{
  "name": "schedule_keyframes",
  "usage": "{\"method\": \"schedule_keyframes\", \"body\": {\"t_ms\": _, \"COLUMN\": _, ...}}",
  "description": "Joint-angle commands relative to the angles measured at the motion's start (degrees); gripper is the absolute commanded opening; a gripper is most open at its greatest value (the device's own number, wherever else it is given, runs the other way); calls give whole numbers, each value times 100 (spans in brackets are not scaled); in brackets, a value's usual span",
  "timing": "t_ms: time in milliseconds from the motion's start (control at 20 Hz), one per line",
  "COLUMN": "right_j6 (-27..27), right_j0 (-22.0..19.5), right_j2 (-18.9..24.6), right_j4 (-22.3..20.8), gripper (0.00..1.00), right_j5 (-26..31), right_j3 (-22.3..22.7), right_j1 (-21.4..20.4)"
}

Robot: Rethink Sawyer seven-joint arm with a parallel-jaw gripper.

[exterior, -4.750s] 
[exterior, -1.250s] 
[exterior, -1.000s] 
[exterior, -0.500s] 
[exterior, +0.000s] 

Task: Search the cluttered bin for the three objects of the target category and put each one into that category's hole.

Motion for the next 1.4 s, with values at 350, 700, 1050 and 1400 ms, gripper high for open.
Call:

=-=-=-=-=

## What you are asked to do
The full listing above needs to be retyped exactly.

## Problem solution
{
  "name": "schedule_keyframes",
  "usage": "{\"method\": \"schedule_keyframes\", \"body\": {\"t_ms\": _, \"COLUMN\": _, ...}}",
  "description": "Joint-angle commands relative to the angles measured at the motion's start (degrees); gripper is the absolute commanded opening; a gripper is most open at its greatest value (the device's own number, wherever else it is given, runs the other way); calls give whole numbers, each value times 100 (spans in brackets are not scaled); in brackets, a value's usual span",
  "timing": "t_ms: time in milliseconds from the motion's start (control at 20 Hz), one per line",
  "COLUMN": "right_j6 (-27..27), right_j0 (-22.0..19.5), right_j2 (-18.9..24.6), right_j4 (-22.3..20.8), gripper (0.00..1.00), right_j5 (-26..31), right_j3 (-22.3..22.7), right_j1 (-21.4..20.4)"
}

Robot: Rethink Sawyer seven-joint arm with a parallel-jaw gripper.

[exterior, -4.750s] 
[exterior, -1.250s] 
[exterior, -1.000s] 
[exterior, -0.500s] 
[exterior, +0.000s] 

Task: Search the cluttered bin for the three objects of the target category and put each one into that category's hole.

Motion for the next 1.4 s, with values at 350, 700, 1050 and 1400 ms, gripper high for open.
Call:

The exercise is complete.